[ale] Which large capacity drives are you having the best luck with?

Ron Frazier atllinuxenthinfo at c3energy.com
Thu Jan 6 00:31:34 EST 2011


SUMMARY OF SPINRITE TECHNOLOGY - Based on available documentation on the
company website.

There have been several interesting comments by others relating to my
discussions of Spinrite and hard drive maintenance.  I will admit that
I'm way over my head, but I will attempt to address some of those
comments as best I can in another reply to those posts.

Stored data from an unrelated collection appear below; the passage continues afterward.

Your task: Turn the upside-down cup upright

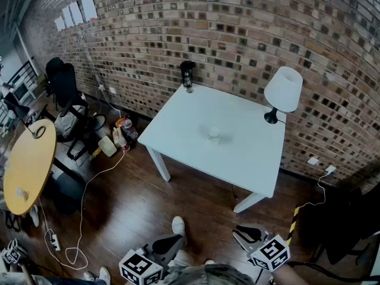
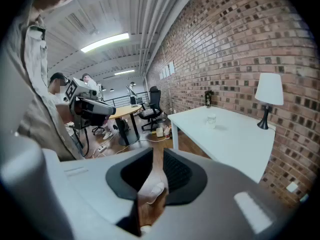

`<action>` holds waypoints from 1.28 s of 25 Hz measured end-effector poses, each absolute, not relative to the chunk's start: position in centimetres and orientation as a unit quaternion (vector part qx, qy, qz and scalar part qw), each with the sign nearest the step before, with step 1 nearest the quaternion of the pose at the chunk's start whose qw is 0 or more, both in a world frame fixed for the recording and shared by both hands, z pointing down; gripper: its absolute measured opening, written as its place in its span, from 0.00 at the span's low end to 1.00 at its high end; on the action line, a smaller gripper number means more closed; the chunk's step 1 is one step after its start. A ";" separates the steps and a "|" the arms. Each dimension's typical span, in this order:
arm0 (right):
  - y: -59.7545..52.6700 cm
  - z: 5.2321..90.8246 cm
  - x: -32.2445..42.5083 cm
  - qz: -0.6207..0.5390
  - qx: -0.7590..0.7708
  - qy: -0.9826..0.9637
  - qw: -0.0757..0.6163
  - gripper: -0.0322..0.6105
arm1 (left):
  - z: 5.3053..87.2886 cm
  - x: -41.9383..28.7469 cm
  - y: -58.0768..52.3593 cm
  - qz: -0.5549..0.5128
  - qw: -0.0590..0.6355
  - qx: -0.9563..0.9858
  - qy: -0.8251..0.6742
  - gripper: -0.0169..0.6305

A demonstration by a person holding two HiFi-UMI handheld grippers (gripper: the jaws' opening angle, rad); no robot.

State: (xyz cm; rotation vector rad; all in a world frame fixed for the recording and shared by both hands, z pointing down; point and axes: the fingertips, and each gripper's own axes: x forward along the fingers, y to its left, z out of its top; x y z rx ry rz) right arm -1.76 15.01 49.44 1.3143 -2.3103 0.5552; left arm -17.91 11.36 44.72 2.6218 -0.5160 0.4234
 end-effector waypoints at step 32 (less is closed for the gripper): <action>-31.9 64.4 7.0 0.164 0.312 -0.773 0.527 0.51 | 45.0 -18.8 -21.1 0.147 0.220 0.933 -0.245 0.04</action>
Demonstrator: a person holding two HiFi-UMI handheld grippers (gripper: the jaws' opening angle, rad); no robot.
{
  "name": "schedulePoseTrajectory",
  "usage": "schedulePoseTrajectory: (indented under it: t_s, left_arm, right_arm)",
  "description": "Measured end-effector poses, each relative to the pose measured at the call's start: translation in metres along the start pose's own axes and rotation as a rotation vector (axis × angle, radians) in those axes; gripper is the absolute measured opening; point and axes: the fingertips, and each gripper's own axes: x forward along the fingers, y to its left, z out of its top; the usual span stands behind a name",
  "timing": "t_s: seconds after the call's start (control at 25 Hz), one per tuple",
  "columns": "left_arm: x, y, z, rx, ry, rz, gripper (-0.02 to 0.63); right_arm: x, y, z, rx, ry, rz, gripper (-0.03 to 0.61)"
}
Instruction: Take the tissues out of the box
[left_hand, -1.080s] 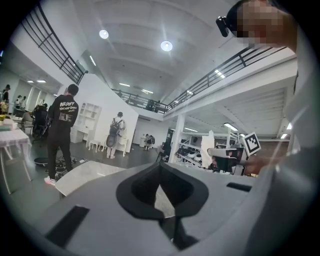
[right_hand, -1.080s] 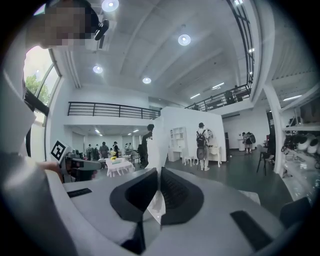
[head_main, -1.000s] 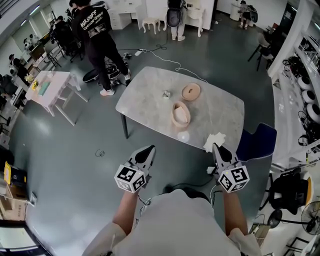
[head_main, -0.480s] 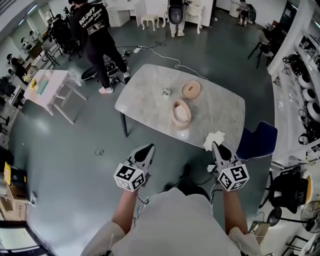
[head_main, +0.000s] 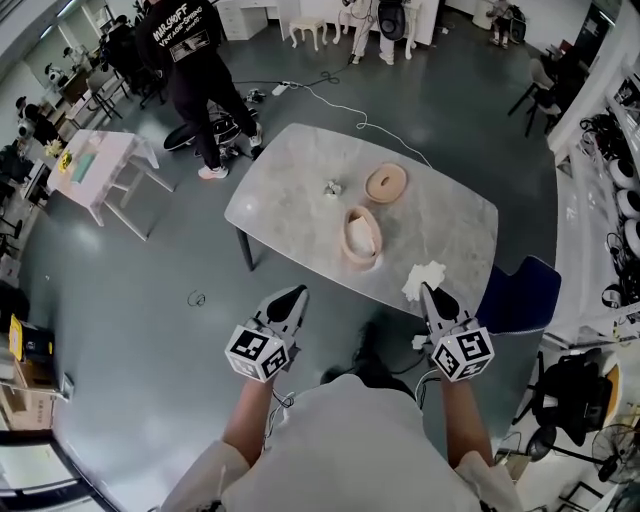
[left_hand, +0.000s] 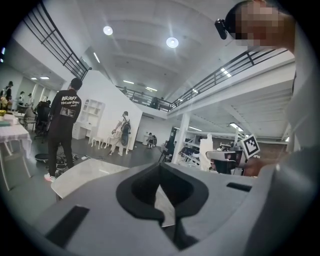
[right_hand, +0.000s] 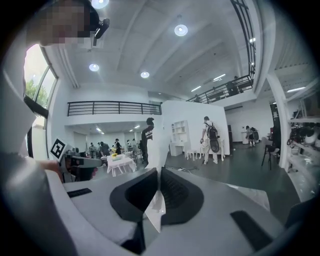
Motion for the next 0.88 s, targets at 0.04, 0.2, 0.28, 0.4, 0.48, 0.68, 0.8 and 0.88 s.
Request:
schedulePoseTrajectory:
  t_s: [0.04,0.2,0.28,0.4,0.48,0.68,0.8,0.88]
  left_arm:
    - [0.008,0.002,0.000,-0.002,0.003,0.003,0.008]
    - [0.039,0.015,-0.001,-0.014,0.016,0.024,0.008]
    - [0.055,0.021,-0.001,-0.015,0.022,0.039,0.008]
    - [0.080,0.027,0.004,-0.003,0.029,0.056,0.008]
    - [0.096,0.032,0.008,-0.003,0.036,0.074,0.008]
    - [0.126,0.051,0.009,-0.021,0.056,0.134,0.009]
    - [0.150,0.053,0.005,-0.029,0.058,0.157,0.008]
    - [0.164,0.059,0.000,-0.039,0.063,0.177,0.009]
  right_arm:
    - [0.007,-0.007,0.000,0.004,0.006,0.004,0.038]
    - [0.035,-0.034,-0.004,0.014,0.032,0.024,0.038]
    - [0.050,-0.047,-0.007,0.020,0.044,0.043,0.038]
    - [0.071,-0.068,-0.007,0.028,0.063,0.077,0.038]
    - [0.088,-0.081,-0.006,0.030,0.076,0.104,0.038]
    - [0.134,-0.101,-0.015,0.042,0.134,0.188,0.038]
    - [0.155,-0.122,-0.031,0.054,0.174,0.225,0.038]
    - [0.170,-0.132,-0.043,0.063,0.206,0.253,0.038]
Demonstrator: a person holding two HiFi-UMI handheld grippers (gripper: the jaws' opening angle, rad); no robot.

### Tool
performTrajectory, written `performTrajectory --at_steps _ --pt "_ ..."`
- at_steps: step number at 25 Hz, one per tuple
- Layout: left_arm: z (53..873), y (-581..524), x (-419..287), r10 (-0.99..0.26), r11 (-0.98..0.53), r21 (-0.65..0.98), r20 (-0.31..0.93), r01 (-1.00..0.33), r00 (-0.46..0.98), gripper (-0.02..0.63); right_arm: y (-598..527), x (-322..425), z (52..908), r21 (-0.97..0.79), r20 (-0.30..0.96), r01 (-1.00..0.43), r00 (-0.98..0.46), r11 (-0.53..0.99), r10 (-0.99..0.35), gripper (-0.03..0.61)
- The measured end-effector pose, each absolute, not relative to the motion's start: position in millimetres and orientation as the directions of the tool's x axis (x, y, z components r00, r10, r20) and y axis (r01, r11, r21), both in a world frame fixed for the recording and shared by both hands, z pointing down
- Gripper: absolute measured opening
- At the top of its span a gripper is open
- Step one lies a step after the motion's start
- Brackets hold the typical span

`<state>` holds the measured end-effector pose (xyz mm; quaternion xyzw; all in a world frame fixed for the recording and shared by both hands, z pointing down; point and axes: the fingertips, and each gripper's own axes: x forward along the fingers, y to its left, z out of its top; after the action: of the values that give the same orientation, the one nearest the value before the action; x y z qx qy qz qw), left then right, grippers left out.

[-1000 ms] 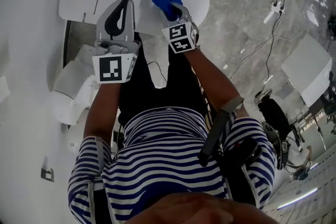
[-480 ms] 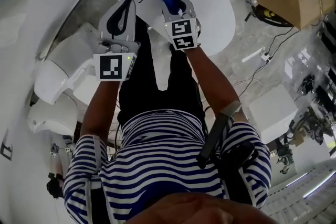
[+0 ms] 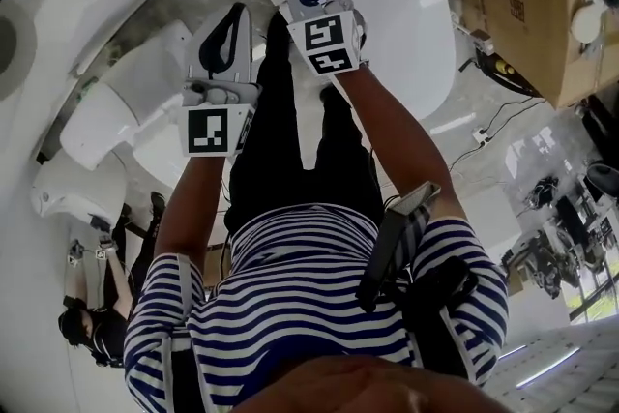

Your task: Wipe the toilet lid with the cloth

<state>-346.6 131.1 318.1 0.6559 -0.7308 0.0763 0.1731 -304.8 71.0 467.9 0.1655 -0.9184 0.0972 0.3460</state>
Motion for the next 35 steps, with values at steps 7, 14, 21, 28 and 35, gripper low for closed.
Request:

As a prelude to that, I've referenced some documentation on the GRC
website and will attempt to summarize the data recovery and surface
analysis technology that Spinrite uses.  The documentation is a bit
dated, ie 1995.  However, I believe that, even then, Steve Gibson
probably had the most sophisticated hard drive analysis and recovery
technology in the world.  I suspect that, even if it's not the best in
the world any more, it's still current with state of the art.  I would
invite those interested to review the documentation on the website.

This video:

http://www.grc.com/sr/themovie.htm

has some good technical data in it, but not a lot.  Here are the main
things I got out of it.

The system first tries to read a sector during analysis.  If the sector
cannot be read completely, the program flies into the sector from
various locations, which leads to different head alignment, velocity,
and inertia; and makes numerous reads and collects statistical data.  It
prevents sector swapout until all possible data is read from the sector.
The collection of different reads is statistically analyzed and the most
likely collection of bits for that sector (usually 4096 bits or 512
bytes) is compiled.  The drive is allowed to swap out the sector for a
spare if desired.  The data which has been recovered is then rewritten
to the original sector if a swap was not performed, or to the new spare
sector if a swap was performed.  Therefore, the system can recover most
of the 4096 bits even if some were corrupt.  This occurs at the bit
level, and has nothing to do with partitions or file systems.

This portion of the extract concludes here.